First of all, the effect of fused DTP unit on the electrochromic and optical properties of the polymer films, deposited on ITO electrodes was investigated. For that reason, these properties of both P(SNS-Ph-Pyr) and P(DTP-Ph-Pyr) are summarized in Table 1. For P(SNS-Ph-Pyr) polymer film, \({\lambda }_{{\text{max}}}\) was found as 383 nm in its neutral state [24], which is lower than that of P(DTP-Ph-Pyr) (460 nm). As a result, the band gap of P(DTP-Ph-Pyr) found lower than that of P(SNS-Ph-Pyr) and the neutral color shifted from yellow (color for P(SNS-Ph-Pyr) in the neutral state) to orange (color for P(DTP-Ph-Pyr) in the neutral state). This indicates that fusion of trimeric units for P(DTP-Ph-Pyr) creates outperformed conjugation, rigid planarity and shifts to longer wavelengths when compared with that of non-fused formation, SNS polymer analogue. Large angles in between consecutive trimeric SNS structure decreases the π-electron delocalization along the main chain backbone and increases the band gap. Table 1 shows that the CE values of P(SNS-Ph-Pyr) polymer were higher than those of P(DTP-Ph-Pyr). As seen in Eq. (1), although optical contrast of the P(DTP-Ph-Pyr) polymer were higher than that of the P(SNS) derivative, it can be said that the charge density value of the P(DTP-Ph-Pyr) was higher and more effective than that of the P(SNS-Ph-Pyr) derivative. This implies that main chain structure does play more dominant role during the determination of the band gap and electrochromic properties of conjugated polymers.
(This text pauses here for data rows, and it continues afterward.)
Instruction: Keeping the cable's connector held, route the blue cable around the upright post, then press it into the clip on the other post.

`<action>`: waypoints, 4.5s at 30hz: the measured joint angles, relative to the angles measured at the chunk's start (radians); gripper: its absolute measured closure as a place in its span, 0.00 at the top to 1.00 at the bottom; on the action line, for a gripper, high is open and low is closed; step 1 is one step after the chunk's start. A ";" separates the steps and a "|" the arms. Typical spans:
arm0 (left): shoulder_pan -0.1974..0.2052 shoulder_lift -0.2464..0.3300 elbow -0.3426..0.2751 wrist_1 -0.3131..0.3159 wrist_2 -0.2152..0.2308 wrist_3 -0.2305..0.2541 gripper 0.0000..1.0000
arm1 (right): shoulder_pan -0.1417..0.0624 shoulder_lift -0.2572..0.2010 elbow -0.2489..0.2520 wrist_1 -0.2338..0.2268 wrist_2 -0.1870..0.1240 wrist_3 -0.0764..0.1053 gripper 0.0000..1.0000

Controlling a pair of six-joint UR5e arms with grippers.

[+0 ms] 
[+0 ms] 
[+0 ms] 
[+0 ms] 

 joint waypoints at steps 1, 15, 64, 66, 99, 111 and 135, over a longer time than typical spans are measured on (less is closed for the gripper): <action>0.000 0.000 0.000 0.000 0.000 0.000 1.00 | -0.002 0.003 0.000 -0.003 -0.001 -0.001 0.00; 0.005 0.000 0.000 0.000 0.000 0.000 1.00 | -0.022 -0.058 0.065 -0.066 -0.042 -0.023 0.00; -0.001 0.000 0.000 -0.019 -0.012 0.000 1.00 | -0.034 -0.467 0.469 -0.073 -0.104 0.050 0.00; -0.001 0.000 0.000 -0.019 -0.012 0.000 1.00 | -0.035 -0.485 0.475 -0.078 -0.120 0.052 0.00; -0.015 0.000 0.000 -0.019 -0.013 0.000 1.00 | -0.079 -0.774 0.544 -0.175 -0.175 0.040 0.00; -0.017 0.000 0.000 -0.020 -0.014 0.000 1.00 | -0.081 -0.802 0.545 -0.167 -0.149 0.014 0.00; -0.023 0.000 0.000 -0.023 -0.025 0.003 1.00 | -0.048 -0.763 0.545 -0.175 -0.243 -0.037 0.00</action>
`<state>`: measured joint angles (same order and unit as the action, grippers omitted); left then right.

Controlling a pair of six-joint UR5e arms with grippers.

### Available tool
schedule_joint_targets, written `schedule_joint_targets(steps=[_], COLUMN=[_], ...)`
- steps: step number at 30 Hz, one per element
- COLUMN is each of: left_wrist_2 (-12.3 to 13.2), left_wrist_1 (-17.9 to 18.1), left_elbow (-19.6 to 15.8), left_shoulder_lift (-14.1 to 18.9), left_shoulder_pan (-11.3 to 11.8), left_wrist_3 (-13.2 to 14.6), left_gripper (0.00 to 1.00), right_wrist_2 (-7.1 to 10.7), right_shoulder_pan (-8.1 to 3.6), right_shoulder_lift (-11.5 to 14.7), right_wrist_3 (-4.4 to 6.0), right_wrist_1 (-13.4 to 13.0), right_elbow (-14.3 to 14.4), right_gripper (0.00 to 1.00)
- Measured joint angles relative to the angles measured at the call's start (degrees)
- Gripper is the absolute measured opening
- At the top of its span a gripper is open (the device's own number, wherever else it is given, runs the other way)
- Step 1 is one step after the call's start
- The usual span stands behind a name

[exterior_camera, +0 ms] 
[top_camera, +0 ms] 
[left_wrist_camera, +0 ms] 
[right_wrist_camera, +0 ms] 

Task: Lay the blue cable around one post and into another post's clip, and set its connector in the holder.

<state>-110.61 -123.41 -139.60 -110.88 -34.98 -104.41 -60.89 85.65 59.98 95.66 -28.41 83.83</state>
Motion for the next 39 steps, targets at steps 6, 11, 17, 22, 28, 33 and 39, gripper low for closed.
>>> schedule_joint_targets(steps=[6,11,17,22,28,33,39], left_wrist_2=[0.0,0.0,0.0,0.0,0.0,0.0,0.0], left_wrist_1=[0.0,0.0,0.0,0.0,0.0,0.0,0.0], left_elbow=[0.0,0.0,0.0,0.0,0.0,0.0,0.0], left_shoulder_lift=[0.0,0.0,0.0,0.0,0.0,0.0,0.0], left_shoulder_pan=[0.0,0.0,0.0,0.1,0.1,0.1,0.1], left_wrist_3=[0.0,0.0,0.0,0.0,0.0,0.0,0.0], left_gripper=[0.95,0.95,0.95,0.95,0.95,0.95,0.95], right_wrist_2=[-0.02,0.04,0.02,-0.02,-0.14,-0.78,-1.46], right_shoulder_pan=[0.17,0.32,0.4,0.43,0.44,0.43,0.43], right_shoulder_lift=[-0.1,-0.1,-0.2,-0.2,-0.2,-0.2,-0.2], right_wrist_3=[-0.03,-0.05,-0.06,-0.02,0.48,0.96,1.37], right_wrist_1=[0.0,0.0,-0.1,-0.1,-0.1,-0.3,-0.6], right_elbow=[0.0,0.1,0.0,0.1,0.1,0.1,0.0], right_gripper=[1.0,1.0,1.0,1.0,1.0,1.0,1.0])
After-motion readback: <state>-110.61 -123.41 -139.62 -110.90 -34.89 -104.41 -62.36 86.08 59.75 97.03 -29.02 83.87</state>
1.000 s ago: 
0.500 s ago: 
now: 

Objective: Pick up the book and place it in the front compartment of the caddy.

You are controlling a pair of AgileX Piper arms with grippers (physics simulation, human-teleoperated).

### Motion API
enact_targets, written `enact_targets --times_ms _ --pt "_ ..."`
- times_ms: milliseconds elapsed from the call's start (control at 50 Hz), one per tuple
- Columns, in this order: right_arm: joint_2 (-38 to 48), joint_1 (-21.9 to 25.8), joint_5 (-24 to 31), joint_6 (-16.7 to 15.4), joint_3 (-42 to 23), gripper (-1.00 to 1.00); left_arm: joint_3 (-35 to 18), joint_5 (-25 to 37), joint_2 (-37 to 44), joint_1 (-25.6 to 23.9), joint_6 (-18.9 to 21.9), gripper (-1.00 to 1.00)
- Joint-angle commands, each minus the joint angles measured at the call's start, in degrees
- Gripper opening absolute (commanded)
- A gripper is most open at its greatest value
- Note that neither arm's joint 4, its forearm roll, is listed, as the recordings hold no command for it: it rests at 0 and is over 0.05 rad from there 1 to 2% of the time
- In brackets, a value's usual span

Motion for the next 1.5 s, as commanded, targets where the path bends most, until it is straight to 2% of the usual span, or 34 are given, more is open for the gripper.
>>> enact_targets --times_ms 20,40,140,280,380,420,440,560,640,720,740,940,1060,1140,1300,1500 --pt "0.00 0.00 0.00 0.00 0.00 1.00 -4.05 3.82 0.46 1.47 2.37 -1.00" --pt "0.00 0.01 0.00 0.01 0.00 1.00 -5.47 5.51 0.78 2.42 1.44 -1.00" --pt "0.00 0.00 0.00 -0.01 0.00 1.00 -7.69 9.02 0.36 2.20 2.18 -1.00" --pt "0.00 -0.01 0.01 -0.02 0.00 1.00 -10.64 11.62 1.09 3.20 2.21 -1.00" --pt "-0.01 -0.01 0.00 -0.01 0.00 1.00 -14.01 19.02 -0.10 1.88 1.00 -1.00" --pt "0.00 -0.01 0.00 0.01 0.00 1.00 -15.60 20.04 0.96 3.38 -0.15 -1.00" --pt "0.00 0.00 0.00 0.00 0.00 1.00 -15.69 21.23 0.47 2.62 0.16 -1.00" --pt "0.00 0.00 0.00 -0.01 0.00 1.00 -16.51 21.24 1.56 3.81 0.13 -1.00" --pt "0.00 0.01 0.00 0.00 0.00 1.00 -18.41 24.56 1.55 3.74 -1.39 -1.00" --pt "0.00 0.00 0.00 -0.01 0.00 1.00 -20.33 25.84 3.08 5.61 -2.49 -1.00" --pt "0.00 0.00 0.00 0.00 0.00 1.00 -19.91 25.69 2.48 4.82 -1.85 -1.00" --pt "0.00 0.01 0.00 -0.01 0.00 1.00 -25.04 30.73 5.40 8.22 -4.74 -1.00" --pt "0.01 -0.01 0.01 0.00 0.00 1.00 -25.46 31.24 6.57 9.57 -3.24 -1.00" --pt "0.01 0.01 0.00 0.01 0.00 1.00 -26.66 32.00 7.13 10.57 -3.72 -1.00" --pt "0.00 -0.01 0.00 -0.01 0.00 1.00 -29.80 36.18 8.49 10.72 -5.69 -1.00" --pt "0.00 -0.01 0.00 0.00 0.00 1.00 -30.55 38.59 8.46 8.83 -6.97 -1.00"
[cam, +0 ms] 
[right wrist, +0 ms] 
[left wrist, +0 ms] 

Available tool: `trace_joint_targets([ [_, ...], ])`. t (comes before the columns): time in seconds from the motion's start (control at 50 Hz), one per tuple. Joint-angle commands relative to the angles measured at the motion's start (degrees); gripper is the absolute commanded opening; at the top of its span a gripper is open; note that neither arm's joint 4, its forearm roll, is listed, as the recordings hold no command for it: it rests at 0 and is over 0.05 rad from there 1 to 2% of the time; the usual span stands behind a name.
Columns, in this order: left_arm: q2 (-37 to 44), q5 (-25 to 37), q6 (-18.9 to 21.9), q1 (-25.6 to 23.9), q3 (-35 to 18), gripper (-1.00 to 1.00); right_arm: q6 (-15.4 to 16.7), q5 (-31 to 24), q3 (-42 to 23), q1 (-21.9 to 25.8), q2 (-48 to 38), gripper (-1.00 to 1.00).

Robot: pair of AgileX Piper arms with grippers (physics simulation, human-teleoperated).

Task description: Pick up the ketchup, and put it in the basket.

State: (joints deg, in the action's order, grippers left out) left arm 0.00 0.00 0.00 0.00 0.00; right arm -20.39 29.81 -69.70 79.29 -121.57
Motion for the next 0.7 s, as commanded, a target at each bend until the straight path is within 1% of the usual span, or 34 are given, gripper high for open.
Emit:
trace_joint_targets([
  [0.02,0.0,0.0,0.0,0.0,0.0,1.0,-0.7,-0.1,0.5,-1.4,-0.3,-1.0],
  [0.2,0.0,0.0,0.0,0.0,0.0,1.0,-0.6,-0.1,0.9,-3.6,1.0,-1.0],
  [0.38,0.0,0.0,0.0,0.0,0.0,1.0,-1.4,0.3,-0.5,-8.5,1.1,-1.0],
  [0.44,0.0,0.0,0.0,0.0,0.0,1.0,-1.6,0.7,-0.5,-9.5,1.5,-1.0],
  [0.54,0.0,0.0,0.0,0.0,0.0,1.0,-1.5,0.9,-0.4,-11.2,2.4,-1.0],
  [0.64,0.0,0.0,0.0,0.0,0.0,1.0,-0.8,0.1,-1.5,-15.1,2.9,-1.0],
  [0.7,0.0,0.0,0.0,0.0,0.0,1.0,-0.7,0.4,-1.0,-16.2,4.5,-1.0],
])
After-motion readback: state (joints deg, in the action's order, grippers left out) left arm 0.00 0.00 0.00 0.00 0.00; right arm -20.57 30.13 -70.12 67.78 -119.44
The influence of subunit for DTP structure on spectroelectrochemical and electrochromic properties of corresponding polymers were also studied and results were depicted in supplementary document (Table SI1). The band gap values of conjugated polymers depend on some properties of polymer such as, π conjugation, bond-length alternation, resonance energy, planarity, substituent effect, intermolecular interactions [44]. The band gap values of N-aryl substituted P(DTP) derivatives generally change from 1.65 to 2.07 eV, depending on the degree of intramolecular π-overlapping (electron delocalization) and torsional angles/steric effect of bulky units, which cause a change the length of polymer conjugation [25,26,27,28,29,30,31,32,33, 45] (see Table SI1). The band gap value of P(DTP-Ph-Pyr) (2.03 eV) was found to be slightly higher as compared to the previous analogues containing different side chains. These different data may also be related some factors such as polymer length, stacking of structure, polymer planarity, etc [46]. While the electrochromic parameters changed according to the functional groups attached to the P(DTP) polymer, it was found that the optical contrast values in the visible region were generally higher than those in the near-IR region. A similar result was also observed for the P(DTP-Ph-Pyr) polymer. When looking at the colors achieved, yellow, brown, and red tones were obtained in the neutral state, while blue and tones were obtained in the oxidized state. It can be said that switching times are generally low and generally close to 2 s. When these properties of P(DTP-Ph-Pyr) polymer were compared with for other DTP-based polymers in Table SI1, P(DTP-Ph-Pyr) polymer structure has highest ΔT% and CE values than others have [26, 28, 29, 32, 45]. Furthermore, it can be derived that all had higher ΔT% and CE values in the near infrared region than those in the visible region.

Conclusions

With this study, a phenyl-pyrrole subunit was attached to the central nitrogen atom of the DTP unit. Its corresponding polymer, P(DTP-Ph-Pyr), was electrochemically synthesized via potential cycling in the medium of 0.1 M TBAPF6/DCM. Electrochemical and spectroelectrochemical experiments showed that polymer film can reversibly be switched in between neutral and oxidized states. Electrochromic properties of P(DTP-Ph-Pyr) were studied in detail. Polymer gave a maximum absorption peak at 460 nm in its neutral state, which has an orange color and shades of blue upon applying positive voltages. The experimental results showed that electrochromic polymer had high optical contrast and coloration efficiency value in near infrared region of spectrum. This indicates that this polymer can be a promise candidate for near infrared region detectors and electrochromic device applications. The band gap of polymer film was calculated as 2.03 eV. The effect of fused structure and subunit on the electrochemical and optical properties of P(DTP-Ph-Pyr) was tried to be analyzed and these properties were compared with those of its DTP analogue polymers and its sister polymer, P(SNS-Ph-Pyr). As a result of these findings, it can be concluded that the type of fused monomer structure causes a distinctive effect on electrochemical and spectroelectrochemical properties for its corresponding polymer. For instance, the fusion of SNS structure in polymer structure lowered the band gap enhances optical contrast and switching times. Furthermore, among the DTP electrochromic homopolymers with aryl subunits, P(DTP-Ph-Pyr) has the highest optical contrast (26.5% at 460 nm, 26.5% at 680 nm, 52.5% at 950 nm) and coloration efficiency (80 cm2/C at 460 nm, 54 cm2/C at 680 nm, 123 cm2/C at 950 nm) values. We believe that the DTP monomer is a chemical platform that can be easily functionalized, just like the SNS monomer. Therefore, it is hoped that DTP homopolymers will become even more popular for electrochromic purposes in the future.